**Problem**
The lines to return are those below that contain the word "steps".
----- Source material
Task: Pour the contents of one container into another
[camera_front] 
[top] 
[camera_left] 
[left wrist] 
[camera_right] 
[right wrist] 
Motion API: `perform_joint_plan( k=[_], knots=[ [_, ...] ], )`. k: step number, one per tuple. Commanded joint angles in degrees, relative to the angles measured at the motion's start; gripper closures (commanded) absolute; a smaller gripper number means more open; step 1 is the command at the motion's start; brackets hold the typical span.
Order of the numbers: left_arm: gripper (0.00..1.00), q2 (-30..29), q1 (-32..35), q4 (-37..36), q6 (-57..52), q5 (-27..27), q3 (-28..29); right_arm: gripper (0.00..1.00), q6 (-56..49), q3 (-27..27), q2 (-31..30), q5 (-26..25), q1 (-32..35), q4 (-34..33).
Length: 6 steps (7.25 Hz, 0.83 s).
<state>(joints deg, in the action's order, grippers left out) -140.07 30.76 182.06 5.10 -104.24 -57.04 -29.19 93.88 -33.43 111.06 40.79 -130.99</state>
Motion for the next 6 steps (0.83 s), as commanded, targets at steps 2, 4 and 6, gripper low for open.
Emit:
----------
**Exercise solution**
Length: 6 steps (7.25 Hz, 0.83 s).
Motion for the next 6 steps (0.83 s), as commanded, targets at steps 2, 4 and 6, gripper low for open.

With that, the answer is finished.